Supporters of national service appeal to history in the form of the military draft, the Peace Corps, AmeriCorps and, going farther back, to New Deal-era programs like the WPA. There are other historical examples, though: the Reichsarbeitsdienst (RAD, i.e. National Labor Service) of National Socialist Germany and its counterparts in other totalitarian/authoritarian regimes. Now of course the various proposals for a US national service program have little in common with the paramilitary RAD. But in one respect, I fear, they’d replicate an RAD function: political indoctrination.
It’s obvious that such an enormous program could not be directly administered by the federal or state governments. Inevitably, large parts of it would have to be run under contract. And it’s all too easy to imagine the kinds of contractors who’d line up for a piece of the national service pie. The National Immigration Law Center, anybody? Or how about Human Rights Watch? And then there’s the Rainforest Action Network. Or why not conservative nonprofits like The Heritage Foundation and Hospice Patient Alliance? Advocates of national service would no doubt say that partisan politics would be rigorously excluded from the program, but as a practical matter this would be impossible to enforce. The temptation to propagandize a captive audience of conscripted young people would be irresistible.
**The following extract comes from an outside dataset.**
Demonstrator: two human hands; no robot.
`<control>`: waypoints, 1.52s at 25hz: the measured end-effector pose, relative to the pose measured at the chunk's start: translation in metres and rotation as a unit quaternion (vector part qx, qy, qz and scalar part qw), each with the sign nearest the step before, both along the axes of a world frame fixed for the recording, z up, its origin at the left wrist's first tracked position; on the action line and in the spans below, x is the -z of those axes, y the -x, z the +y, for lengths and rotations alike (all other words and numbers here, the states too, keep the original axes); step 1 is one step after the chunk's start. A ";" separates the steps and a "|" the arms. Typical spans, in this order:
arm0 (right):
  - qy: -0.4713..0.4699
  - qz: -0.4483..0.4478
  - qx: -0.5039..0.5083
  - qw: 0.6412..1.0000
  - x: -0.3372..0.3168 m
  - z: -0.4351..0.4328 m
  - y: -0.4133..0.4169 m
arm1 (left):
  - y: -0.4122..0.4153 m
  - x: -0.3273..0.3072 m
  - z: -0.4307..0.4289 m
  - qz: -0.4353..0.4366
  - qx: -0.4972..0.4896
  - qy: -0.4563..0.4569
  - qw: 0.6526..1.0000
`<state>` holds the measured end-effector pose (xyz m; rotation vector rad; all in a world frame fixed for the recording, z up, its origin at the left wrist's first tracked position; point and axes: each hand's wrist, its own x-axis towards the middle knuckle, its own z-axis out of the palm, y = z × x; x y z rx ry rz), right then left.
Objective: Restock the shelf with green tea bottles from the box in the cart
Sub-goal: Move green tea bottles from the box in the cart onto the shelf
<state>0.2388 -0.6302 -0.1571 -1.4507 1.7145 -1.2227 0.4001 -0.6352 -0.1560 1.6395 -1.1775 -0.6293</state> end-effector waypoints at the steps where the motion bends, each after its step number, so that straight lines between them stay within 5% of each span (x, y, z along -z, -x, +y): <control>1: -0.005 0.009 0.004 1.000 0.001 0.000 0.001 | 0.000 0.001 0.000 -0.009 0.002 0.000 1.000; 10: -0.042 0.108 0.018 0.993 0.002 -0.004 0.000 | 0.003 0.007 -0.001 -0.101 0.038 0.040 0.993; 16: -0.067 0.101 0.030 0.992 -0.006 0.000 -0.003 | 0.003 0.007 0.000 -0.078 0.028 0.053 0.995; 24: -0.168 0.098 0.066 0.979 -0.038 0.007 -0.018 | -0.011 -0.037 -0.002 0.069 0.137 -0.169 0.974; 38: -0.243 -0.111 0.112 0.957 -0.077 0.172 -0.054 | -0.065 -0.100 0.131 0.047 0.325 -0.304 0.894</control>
Finally, there’s the essential question: What does it mean to be a free American citizen? From the founding of the United States of America down to the present day the principle of compulsory service has been considered obnoxious, to be tolerated only in circumstances of grave national peril. At the end of the Vietnam War, America abolished the military draft without regret. The experience we’ve acquired since then shows that America is much better served by armed forces composed of true volunteers. And the same, I believe, would prove true for any form of national service.
General McChrystal rightly notes that the military draft fostered a sense of shared service. But this was a byproduct of the system, not its objective. Those of us who served, willingly or not, in the draft-era military knew that we hadn’t been summoned to the colors for the purpose of making us better citizens. There were borders to guard, allies to support, wars to fight. But his argument for national service puts social engineering ahead of the tangible benefits he cites. And that kind of nation-building is, I submit, profoundly un-American.
Let the opportunities for voluntary service be multiplied. Let those young people who freely volunteer to serve their nation or their communities in any capacity be honored as we honor the members of our military. But please—no comprehensive national service program, even if “socially expected” rather than overtly compulsory. As free citizens, we have no business forcing such a civics lesson on fellow citizens, just because they’re young.